• _PROBLEM DESCRIPTION_:
Your answer must be a word-for-word copy of the listing below, minus its pictures.
───── DATA BELOW ─────
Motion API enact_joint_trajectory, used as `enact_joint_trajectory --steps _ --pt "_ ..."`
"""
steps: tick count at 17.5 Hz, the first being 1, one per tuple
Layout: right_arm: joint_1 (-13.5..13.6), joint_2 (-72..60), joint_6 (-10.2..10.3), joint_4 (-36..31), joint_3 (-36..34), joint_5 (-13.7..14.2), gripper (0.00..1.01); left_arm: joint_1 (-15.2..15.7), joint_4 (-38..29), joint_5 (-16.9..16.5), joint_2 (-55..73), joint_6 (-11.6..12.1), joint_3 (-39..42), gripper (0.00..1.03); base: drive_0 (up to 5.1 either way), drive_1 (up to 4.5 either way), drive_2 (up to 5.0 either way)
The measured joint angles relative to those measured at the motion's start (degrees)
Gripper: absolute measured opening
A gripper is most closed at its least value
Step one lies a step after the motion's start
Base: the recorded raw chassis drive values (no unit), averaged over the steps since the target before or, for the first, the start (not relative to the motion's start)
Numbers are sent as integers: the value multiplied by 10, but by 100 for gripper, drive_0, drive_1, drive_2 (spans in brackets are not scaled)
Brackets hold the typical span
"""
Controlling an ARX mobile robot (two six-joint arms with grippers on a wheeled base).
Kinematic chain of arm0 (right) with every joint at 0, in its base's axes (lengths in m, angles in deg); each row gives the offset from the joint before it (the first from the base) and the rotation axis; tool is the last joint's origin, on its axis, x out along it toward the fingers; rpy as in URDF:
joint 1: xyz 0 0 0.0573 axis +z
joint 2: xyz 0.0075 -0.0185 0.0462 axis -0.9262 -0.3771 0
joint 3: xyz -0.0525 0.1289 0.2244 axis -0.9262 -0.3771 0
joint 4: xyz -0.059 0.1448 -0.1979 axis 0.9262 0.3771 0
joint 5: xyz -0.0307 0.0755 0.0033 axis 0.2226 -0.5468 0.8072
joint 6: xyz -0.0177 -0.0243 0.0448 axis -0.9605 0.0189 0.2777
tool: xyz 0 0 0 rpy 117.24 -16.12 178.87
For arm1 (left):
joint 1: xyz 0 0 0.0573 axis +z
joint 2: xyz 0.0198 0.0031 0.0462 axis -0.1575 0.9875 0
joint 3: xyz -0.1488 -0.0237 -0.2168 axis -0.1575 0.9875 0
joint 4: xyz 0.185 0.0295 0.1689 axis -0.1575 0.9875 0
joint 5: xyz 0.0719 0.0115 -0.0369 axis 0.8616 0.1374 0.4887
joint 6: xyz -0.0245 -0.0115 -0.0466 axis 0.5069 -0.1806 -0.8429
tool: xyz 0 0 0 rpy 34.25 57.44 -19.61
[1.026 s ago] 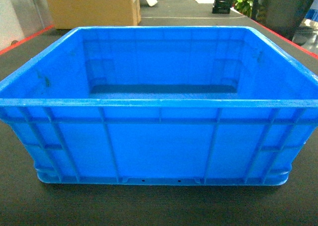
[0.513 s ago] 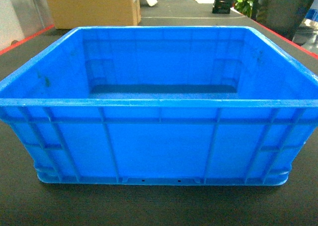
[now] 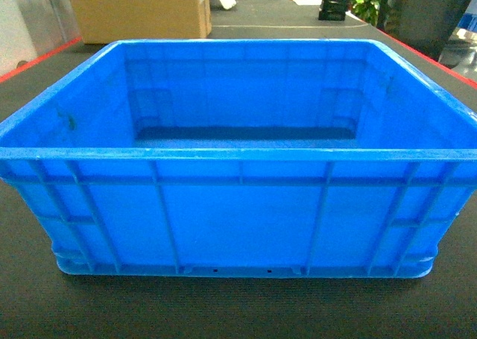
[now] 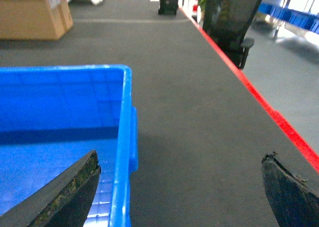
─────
• _WRITTEN SOLUTION_:
Motion API enact_joint_trajectory, used as `enact_joint_trajectory --steps _ --pt "_ ..."`
"""
steps: tick count at 17.5 Hz, the first being 1, one per tuple
Layout: right_arm: joint_1 (-13.5..13.6), joint_2 (-72..60), joint_6 (-10.2..10.3), joint_4 (-36..31), joint_3 (-36..34), joint_5 (-13.7..14.2), gripper (0.00..1.01); left_arm: joint_1 (-15.2..15.7), joint_4 (-38..29), joint_5 (-16.9..16.5), joint_2 (-55..73), joint_6 (-11.6..12.1), joint_3 (-39..42), gripper (0.00..1.03); base: drive_0 (up to 5.1 either way), drive_1 (up to 4.5 either way), drive_2 (up to 5.0 either way)
The measured joint angles relative to those measured at the motion's start (degrees)
Gripper: absolute measured opening
A gripper is most closed at its least value
Step one lies a step after the motion's start
Base: the recorded raw chassis drive values (no unit), averaged over the steps since the target before or, for the first, the start (not relative to the motion's start)
Numbers are sent as integers: the value multiplied by 10, but by 100 for gripper, drive_0, drive_1, drive_2 (spans in brackets are not scaled)
Brackets hold the typical span
"""
Controlling an ARX mobile robot (two six-joint arms with grippers on a wheeled base).
Kinematic chain of arm0 (right) with every joint at 0, in its base's axes (lengths in m, angles in deg); each row gives the offset from the joint before it (the first from the base) and the rotation axis; tool is the last joint's origin, on its axis, x out along it toward the fingers; rpy as in URDF:
joint 1: xyz 0 0 0.0573 axis +z
joint 2: xyz 0.0075 -0.0185 0.0462 axis -0.9262 -0.3771 0
joint 3: xyz -0.0525 0.1289 0.2244 axis -0.9262 -0.3771 0
joint 4: xyz -0.059 0.1448 -0.1979 axis 0.9262 0.3771 0
joint 5: xyz -0.0307 0.0755 0.0033 axis 0.2226 -0.5468 0.8072
joint 6: xyz -0.0177 -0.0243 0.0448 axis -0.9605 0.0189 0.2777
tool: xyz 0 0 0 rpy 117.24 -16.12 178.87
For arm1 (left):
joint 1: xyz 0 0 0.0573 axis +z
joint 2: xyz 0.0198 0.0031 0.0462 axis -0.1575 0.9875 0
joint 3: xyz -0.1488 -0.0237 -0.2168 axis -0.1575 0.9875 0
joint 4: xyz 0.185 0.0295 0.1689 axis -0.1575 0.9875 0
joint 5: xyz 0.0719 0.0115 -0.0369 axis 0.8616 0.1374 0.4887
joint 6: xyz -0.0245 -0.0115 -0.0466 axis 0.5069 -0.1806 -0.8429
tool: xyz 0 0 0 rpy 34.25 57.44 -19.61
[1.026 s ago] 
[0.513 s ago] 
[now] 
[now] 

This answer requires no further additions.